If you are an employee than it's expected that you learn on the job and hours
booked on education will be seen by the company as an investment that pays off
in the future and it's also far cheaper than trainings, so your manager should
be glad that you do that - especially if there are no urgent tasks to be done.

On the other hand, if you are self-employed / working as a contractor like I
am, than you need another strategy, because anything beyond quickly looking up
stuff (like any real learning on the job - videos, tutorials, etc) are a no-go
as you are booked to perform. Usually if you are useful for your clients your
stream of todos is neverending anyway and there is no time to lookup stuff.
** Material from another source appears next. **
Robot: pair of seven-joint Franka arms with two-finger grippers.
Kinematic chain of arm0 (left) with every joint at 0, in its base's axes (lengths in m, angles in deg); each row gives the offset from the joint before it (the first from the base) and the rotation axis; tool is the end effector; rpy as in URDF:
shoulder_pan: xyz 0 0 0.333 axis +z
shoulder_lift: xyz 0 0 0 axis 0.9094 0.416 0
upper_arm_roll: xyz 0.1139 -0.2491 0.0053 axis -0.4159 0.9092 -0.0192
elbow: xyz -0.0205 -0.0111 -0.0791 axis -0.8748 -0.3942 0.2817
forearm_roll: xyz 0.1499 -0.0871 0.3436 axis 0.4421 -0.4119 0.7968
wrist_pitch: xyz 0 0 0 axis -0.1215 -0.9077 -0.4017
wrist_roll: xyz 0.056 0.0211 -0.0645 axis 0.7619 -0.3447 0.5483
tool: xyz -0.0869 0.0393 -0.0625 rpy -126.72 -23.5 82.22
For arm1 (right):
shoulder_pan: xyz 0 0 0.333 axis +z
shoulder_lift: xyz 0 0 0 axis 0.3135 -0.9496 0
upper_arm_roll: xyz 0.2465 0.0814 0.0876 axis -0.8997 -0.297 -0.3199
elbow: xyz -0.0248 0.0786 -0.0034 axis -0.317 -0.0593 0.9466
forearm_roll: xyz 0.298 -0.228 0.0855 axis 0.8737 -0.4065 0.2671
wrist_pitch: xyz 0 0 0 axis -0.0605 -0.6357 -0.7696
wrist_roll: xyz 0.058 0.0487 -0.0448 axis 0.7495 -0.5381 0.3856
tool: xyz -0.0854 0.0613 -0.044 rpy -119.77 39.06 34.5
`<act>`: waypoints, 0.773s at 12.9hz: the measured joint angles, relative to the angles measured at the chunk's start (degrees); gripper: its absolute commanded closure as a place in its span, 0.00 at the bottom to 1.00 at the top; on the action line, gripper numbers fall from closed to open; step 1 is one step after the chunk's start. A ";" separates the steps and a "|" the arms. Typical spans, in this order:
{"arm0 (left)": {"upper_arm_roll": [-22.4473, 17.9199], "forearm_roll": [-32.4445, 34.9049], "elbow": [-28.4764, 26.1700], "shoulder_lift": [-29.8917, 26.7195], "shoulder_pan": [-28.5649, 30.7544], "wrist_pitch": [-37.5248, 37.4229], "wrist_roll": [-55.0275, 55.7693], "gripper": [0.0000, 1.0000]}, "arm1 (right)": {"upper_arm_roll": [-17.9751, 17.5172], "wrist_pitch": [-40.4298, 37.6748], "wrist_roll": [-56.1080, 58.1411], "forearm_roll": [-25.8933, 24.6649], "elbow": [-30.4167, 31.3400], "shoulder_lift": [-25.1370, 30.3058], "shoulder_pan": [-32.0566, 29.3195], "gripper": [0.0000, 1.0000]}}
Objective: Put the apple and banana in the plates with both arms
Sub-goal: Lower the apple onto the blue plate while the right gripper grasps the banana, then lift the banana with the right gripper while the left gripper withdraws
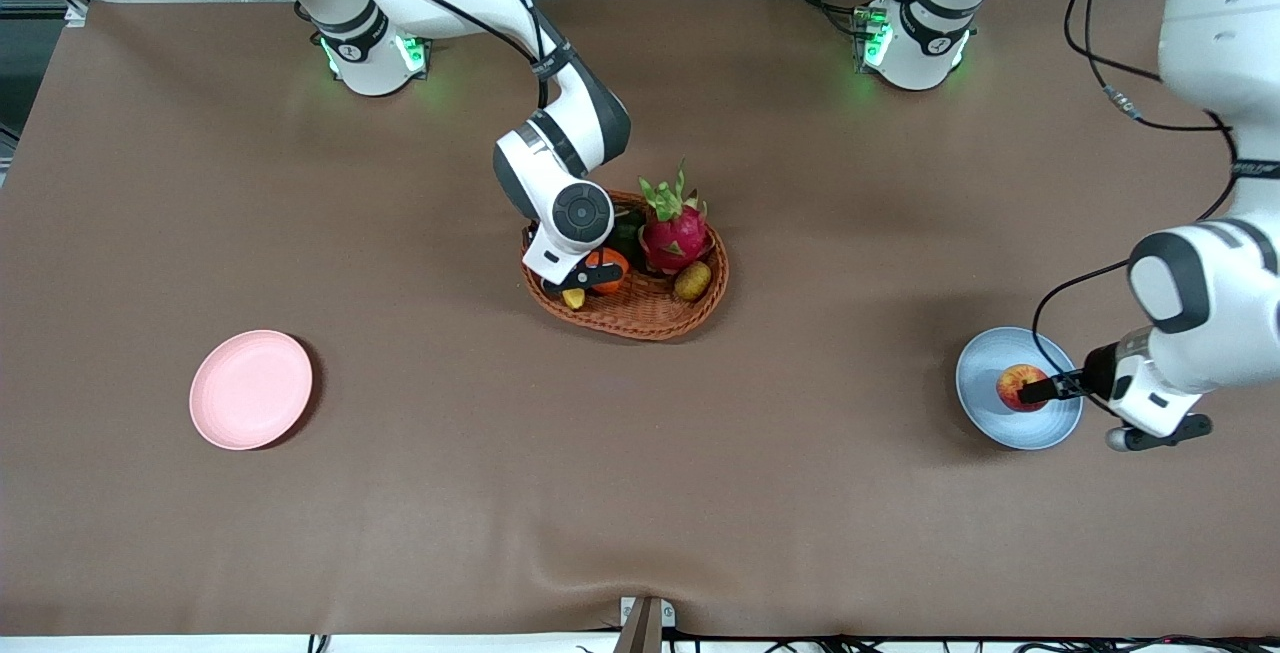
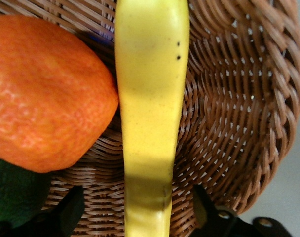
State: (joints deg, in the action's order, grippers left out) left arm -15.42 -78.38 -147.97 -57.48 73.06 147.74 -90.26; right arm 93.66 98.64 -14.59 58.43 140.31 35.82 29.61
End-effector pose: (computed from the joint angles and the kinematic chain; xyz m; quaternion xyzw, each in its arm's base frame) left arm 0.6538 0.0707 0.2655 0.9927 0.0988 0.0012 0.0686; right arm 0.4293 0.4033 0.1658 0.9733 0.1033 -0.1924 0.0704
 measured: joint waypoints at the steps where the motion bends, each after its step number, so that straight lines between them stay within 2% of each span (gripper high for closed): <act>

What works for me is that I don't work for clients on friday - for a lot of
companies it's a short day anyway and they won't miss you that much. I
deliberately pass on those billable hours, because I've found that education
pays more in the future and is more fun as well. So friday is usually the day
when I get my learning done. Just a word of warning - you need to protect this
day against your own laziness and your family as well. So put your headphones
on and hack away. Breaks are okay of course, but if you treat it like spare
time, everyone else will do the same and you won't get anything done.

Of course you can also work during naptime and in the late evening, but I've
found that I am pretty exhausted then and I am not that productive or willing
to pick up new stuff - so I usually do lighter work / light reading / watching
videos in the evening and leave the tough new technology for fridays.

I've priorized what I find valuable in life and that makes making decisions
easier. For me it's health, family, education, friends, other hobbies. For the
time being, I've basically dropped every hobby that is not for my health or my
professional education.

Take care, Martin

------
euvitudo
Once they're old enough, find hobbies or projects that can include your
children.

Bear in mind these hobbies/projects may not be in your area of interest--in
fact, your children will probably guide what you focus on (just don't force
them to be interested in what you're interested in). Regardless of the
subject, you can make it interesting to yourself.

Once they're grown, you'll have plenty of time to pursue your own interests,
and if you're lucky one of your children just might follow in your footsteps.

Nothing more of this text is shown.